# Data below
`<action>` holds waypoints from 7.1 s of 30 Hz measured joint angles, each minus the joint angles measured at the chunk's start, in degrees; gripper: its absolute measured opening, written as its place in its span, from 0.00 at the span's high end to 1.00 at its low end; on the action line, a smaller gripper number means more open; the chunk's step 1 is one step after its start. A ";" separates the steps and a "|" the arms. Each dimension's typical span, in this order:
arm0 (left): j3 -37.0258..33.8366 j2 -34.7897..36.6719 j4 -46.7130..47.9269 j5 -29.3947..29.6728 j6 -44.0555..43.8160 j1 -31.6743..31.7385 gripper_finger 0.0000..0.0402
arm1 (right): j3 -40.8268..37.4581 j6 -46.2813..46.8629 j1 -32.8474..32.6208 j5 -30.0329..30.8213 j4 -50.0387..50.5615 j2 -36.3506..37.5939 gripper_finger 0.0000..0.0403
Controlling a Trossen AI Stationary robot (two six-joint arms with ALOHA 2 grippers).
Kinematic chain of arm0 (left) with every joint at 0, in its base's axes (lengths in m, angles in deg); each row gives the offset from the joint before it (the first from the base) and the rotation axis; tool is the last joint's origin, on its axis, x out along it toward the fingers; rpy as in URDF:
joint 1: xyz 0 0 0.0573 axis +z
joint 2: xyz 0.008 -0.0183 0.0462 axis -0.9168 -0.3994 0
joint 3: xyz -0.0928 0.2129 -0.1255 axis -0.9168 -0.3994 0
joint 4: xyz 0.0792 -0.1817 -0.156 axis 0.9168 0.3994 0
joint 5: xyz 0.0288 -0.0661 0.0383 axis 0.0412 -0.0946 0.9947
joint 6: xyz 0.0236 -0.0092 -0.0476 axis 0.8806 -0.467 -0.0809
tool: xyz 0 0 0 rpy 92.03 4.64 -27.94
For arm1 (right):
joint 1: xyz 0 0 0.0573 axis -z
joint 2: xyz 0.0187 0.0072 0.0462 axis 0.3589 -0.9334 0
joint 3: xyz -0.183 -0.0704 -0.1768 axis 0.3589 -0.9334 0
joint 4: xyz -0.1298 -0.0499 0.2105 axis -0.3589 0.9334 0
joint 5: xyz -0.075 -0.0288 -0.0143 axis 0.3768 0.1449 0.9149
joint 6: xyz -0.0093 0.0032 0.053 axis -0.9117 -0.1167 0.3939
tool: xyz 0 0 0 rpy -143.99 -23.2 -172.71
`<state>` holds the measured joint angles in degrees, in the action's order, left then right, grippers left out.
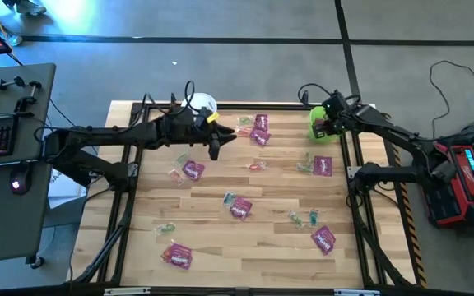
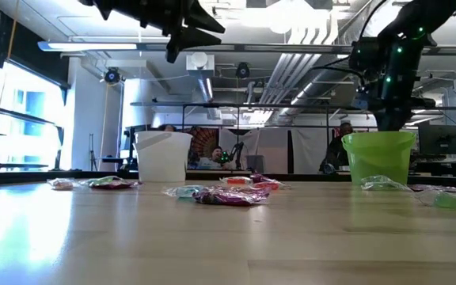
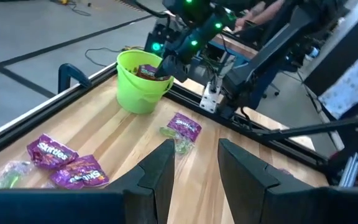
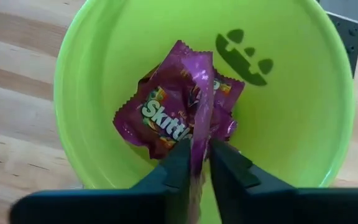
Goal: Sort candy by brand, put in halloween buckets
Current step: Put the violet candy into the green bucket
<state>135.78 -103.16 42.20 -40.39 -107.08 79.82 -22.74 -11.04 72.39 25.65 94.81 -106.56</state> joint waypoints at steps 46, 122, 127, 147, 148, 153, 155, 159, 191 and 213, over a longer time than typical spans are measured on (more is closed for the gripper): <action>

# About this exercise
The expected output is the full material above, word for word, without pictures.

# Response to this exercise
`<action>` holds waypoints from 7.1 s of 30 Hz measured joint angles, each minus the joint angles measured at the chunk's start, in degrees; gripper: its absolute measured opening, written as its place in its span, from 0.00 at the span's high end to 1.00 at its low end; on the action line, a smaller gripper number means more open; the chunk's step 1 is one step after its start. A ";" separates the steps and a "|" the arms. Each dimension's typical span, in this order:
arm0 (left): j3 -37.0258..33.8366 j2 -34.7897..36.6719 j4 -46.7130..47.9269 j5 -29.3947..29.6728 j6 -44.0555..43.8160 j1 -31.6743..31.7385 gripper_finger 0.0000..0.0402
arm1 (right): j3 -40.8268..37.4581 j6 -46.2813..46.8629 j1 -32.8474..32.6208 j5 -30.0329..30.8213 j4 -50.0387..50.5615 j2 -36.3506..37.5939 gripper_finger 0.0000..0.0403
Controlling a Trossen AI Stationary robot (two six-joint arms with ALOHA 2 grippers).
Kinematic chain of arm0 (left) with every joint at 0, in its base's axes (lengths in m, angles in deg); each row gives the offset from the joint before it (the first from the base) and the rotation axis; tool is the last joint's origin, on its axis, x out along it toward the fingers; rpy as in URDF:
joint 1: xyz 0 0 0.0573 axis +z
joint 2: xyz 0.008 -0.0183 0.0462 axis -0.9168 -0.3994 0
joint 3: xyz -0.0928 0.2129 -0.1255 axis -0.9168 -0.3994 0
joint 4: xyz 0.0792 -0.1817 -0.156 axis 0.9168 0.3994 0
joint 5: xyz 0.0288 -0.0661 0.0383 axis 0.0412 -0.0946 0.9947
joint 6: xyz 0.0236 -0.0092 -0.0476 axis 0.8806 -0.467 -0.0809
tool: xyz 0 0 0 rpy 92.03 4.64 -27.94
For arm1 (right):
joint 1: xyz 0 0 0.0573 axis -z
joint 2: xyz 0.0187 0.0072 0.0462 axis 0.3589 -0.9334 0
joint 3: xyz -0.183 -0.0704 -0.1768 axis 0.3589 -0.9334 0
joint 4: xyz -0.1298 -0.0499 0.2105 axis -0.3589 0.9334 0
joint 5: xyz -0.075 -0.0288 -0.0143 axis 0.3768 0.1449 0.9149
joint 6: xyz -0.0093 0.0032 0.053 axis -0.9117 -0.1167 0.3939
tool: xyz 0 0 0 rpy -143.99 -23.2 -172.71
`<state>` holds the measured joint angles in degrees, in the action's order, left then right, grippers left out.
Goal: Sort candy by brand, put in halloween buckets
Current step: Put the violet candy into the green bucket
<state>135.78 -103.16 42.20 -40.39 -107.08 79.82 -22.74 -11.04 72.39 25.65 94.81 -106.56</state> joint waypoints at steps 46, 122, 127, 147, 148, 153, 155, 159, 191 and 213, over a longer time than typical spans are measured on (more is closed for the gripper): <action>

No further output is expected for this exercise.